== Records from a collection ==
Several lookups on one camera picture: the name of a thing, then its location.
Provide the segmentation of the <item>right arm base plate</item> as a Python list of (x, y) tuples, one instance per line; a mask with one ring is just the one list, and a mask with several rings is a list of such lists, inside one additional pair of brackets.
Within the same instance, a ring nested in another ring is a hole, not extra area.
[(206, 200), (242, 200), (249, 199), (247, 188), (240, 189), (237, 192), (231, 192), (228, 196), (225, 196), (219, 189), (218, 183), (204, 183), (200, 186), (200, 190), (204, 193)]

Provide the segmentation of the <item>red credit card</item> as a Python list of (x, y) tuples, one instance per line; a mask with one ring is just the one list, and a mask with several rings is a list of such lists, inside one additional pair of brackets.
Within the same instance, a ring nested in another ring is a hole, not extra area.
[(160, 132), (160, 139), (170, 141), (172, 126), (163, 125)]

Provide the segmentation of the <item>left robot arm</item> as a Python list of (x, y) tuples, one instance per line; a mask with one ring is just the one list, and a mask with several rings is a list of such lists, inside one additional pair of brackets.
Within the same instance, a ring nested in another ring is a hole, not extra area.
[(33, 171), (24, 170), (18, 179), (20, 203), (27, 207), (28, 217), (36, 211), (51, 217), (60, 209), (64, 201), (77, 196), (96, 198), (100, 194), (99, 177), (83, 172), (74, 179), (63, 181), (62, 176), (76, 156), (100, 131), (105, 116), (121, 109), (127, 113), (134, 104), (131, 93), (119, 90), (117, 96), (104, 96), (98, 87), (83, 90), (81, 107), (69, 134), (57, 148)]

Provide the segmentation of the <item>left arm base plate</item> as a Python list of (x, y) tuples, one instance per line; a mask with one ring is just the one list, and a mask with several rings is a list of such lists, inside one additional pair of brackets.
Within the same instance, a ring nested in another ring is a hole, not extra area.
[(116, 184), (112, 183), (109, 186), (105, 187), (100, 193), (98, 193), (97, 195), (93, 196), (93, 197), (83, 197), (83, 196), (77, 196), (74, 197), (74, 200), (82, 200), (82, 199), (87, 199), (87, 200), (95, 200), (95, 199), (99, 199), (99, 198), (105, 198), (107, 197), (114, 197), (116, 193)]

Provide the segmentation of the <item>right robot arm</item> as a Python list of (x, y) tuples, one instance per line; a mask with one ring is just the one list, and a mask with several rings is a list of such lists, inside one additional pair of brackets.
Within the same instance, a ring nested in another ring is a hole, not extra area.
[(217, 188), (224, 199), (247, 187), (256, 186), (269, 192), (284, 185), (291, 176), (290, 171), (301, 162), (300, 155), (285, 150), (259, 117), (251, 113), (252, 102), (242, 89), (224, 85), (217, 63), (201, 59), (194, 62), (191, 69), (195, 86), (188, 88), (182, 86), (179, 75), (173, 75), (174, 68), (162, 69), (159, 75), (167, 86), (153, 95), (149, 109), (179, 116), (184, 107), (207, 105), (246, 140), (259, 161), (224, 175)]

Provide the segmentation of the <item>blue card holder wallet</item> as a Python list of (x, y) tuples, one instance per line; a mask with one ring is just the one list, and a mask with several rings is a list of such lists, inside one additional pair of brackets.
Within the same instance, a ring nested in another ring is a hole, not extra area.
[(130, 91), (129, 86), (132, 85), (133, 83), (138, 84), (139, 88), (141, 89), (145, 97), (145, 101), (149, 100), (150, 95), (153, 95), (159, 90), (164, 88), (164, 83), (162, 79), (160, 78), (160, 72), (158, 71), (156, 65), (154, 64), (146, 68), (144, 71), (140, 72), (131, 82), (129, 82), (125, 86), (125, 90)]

== Work request ==
The required output is every line above that contains the string "plate".

== Result ==
Provide the segmentation of the <item>right arm base plate</item> as a Python list of (x, y) tuples, one instance per line; a mask with one ring is just the one list, and a mask with several rings is a list of such lists, inside one additional pair of brackets.
Provide the segmentation of the <item>left arm base plate</item> as a Python list of (x, y) tuples, one instance per line; a mask with one ring is just the one list, and a mask with several rings is a list of such lists, inside one additional pair of brackets.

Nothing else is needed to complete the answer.